Icon: Triptych with the Mother of God Glykophilousa and Saints D-6
- Crete, early 16th century
- Tempera on wood, 16.2 x 35.5 cm (open)
Private Collection, Netherlands
Morsink Icon Gallery, Amsterdam
Drs Simon Morsink
In Crete during the 15th and 16th century, exquisite small-format triptychs were painted to be used for private devotion. These triptychs were trusted to protect their owners, especially during their journeys. Highly skilled masters from Candia (present day Heraklion) painted the triptychs mostly in a ‘hybrid' style combining orthodox Byzantine van catholic Italian elements. None of the known Cretan triptychs are identical in terms of the combination of scenes and saints. Nevertheless one can observe some favourite subjects such as the Madre della Consolazione or the Pietà for the central panel, and St. Francis (or his stigmatization) and St Jerome as a Hermit for the wings. Not only the representations on the wings of the Cretan triptychs vary, but their shapes as well.

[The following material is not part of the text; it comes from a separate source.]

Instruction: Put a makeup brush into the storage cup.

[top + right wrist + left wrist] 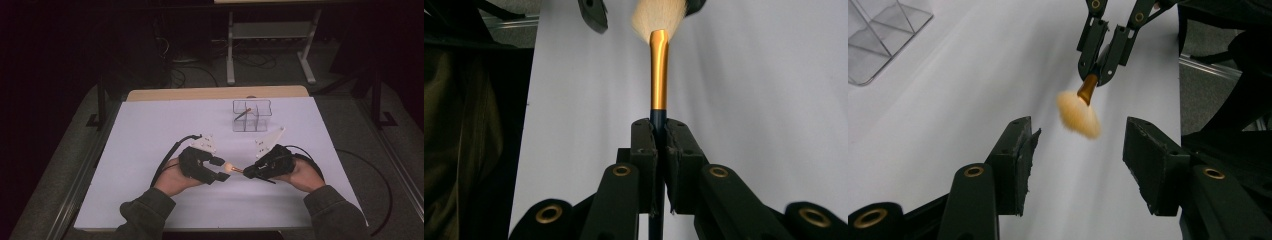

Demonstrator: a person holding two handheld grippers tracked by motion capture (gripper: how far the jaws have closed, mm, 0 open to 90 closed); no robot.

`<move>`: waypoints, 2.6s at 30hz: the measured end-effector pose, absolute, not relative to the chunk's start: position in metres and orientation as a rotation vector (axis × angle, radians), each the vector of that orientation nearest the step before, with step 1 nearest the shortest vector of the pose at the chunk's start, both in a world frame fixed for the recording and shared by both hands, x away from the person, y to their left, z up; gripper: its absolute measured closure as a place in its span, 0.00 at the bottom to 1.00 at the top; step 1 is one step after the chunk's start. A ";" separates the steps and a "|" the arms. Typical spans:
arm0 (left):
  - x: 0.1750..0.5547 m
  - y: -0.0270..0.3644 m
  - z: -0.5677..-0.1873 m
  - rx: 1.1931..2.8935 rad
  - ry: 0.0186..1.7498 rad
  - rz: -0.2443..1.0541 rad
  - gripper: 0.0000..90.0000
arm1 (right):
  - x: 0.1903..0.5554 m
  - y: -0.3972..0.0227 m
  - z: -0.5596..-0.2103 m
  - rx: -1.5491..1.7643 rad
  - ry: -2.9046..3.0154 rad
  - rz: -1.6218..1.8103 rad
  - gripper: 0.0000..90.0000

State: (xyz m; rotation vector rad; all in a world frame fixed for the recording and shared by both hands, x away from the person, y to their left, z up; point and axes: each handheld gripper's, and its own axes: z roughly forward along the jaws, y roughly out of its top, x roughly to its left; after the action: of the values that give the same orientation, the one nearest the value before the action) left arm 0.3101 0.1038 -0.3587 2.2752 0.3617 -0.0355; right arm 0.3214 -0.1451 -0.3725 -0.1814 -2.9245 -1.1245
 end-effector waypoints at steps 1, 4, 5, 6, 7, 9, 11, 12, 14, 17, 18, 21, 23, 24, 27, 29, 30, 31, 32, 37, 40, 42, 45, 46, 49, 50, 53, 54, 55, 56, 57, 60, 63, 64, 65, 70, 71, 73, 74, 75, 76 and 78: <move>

The present triptych shows an unusual combination of saints. The central panel, which is of rectangular shape with a simple protruding base and a likewise protruding round arch, depicts the Mother of God Glykophilousa, painted in fine detail against a gold ground. On her left arm, the Virgin holds the Christ Child, while gracefully turning her head towards Him so that their cheeks touch. She wears a blue tunic and a dark purple maphorion. Christ, who has put his left hand in his mother’s hand to seek comfort, is wearing a white chiton with a red band wrapped around his waist. His ochre coloured mantle, covering him from the waist downwards, is decorated with a pattern of fine gold lines. The Mother of God is looking at the viewer, while the Christ Child tries to catch his mother’s eye.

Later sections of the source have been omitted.